Die Auswärtskehrung des Lids, von der in der Regel das Unterlid betroffen ist, kann verschiedene Ursachen haben. Es gibt eine altersbedingte Auswärtskehrung des Lids, die Ektropium seniles genannt wird, bei der eine Verminderung der Spannungskraft des das Auge umschließenden Muskels vorliegt. Häufig wird infolgedessen das Verhältnis der Zugkraft des Muskels zur Lidöffnung gestört, was eine Auswärtswölbung des Augenlids zur Folge hat.

Kommt es zu einer Lähmung des Augenschließmuskels, beispielsweise durch einen geschädigten Gesichtsmuskel, kann es ebenfalls zu einem Ektropium kommen, das paralytisches Ektropium genannt wird.

Eine Schrumpfung der Lidhaut, sowie Narben, können zu einer Auswärtskehrung des Augenlids führen. Zu Narbenbildungen kann es bei Behandlungen von Verletzungen oder nach kosmetischen Eingriffen im Augenbereich kommen. Diese Form der Lid-Auswärtskehrung wird Narbenektropium genannt.
Tumore im Bereich der Augen können ein mechanisches Ektropium zur Folge haben, indem das Lid systematisch vom Auge weggezogen wird.

Ektropium: Folgen und Behandlung

Die Auswärtskehrung des Augenlids führt zur geröteten, trockenen Augen. Eine chronische Bindehautentzündung kann die Folge sein, da durch das abstehende Augenlid der Schutz der Bindehaut verringert wird. Auch kann es zu einem vermehrten Tränenfluss kommen.

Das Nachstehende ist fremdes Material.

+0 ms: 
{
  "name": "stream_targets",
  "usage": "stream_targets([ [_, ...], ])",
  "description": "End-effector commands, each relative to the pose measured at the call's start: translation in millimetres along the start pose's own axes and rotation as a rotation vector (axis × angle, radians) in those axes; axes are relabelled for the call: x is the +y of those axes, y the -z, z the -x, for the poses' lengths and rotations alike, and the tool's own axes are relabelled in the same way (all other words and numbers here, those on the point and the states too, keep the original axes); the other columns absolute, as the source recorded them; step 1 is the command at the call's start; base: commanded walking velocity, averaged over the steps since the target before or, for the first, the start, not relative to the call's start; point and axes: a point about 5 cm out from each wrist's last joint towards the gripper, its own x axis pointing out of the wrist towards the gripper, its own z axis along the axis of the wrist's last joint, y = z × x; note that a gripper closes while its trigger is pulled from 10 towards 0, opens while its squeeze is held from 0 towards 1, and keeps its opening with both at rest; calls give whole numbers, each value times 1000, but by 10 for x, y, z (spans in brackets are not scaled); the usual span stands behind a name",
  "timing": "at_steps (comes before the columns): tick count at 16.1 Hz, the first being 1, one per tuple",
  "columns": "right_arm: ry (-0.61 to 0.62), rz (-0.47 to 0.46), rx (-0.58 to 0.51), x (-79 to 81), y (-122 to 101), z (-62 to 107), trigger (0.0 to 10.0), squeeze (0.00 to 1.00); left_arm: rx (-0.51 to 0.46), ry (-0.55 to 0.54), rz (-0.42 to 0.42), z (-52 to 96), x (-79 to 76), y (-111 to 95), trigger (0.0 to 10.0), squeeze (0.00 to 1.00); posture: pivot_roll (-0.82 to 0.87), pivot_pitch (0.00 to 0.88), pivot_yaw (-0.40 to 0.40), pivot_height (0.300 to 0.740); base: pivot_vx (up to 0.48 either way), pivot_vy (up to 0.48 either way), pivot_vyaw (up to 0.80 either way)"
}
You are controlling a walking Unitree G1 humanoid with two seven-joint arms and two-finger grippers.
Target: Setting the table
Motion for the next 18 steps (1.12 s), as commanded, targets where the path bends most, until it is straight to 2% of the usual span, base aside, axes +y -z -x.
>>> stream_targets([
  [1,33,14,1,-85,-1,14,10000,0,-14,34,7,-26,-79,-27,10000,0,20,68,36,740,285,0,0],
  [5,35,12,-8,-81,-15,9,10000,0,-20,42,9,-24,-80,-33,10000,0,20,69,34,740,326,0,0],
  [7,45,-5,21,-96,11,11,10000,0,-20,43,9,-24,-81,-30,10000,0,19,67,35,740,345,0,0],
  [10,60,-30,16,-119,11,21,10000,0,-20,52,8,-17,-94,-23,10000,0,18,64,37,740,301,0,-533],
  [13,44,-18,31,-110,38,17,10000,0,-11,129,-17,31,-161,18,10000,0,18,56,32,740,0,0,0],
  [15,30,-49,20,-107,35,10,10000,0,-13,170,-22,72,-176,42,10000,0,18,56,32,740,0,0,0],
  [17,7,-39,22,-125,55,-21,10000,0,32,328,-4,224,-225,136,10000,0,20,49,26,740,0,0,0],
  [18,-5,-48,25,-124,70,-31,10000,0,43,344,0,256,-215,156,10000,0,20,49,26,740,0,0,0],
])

Ein Ektropium wird je nach Form unterschiedlich behandelt. In jedem Fall sollte das Auge mittels Augentropfen oder Salben feucht gehalten werden, damit eine Austrocknung vermieden werden kann. Langfristigen Erfolg verspricht jedoch nur ein operativer Eingriff, bei dem das Augenlid wieder näher am Auge befestigt wird. Beim mechanischen Ektropium kann die Entfernung des Tumors zu dem gewünschten Ergebnis führen.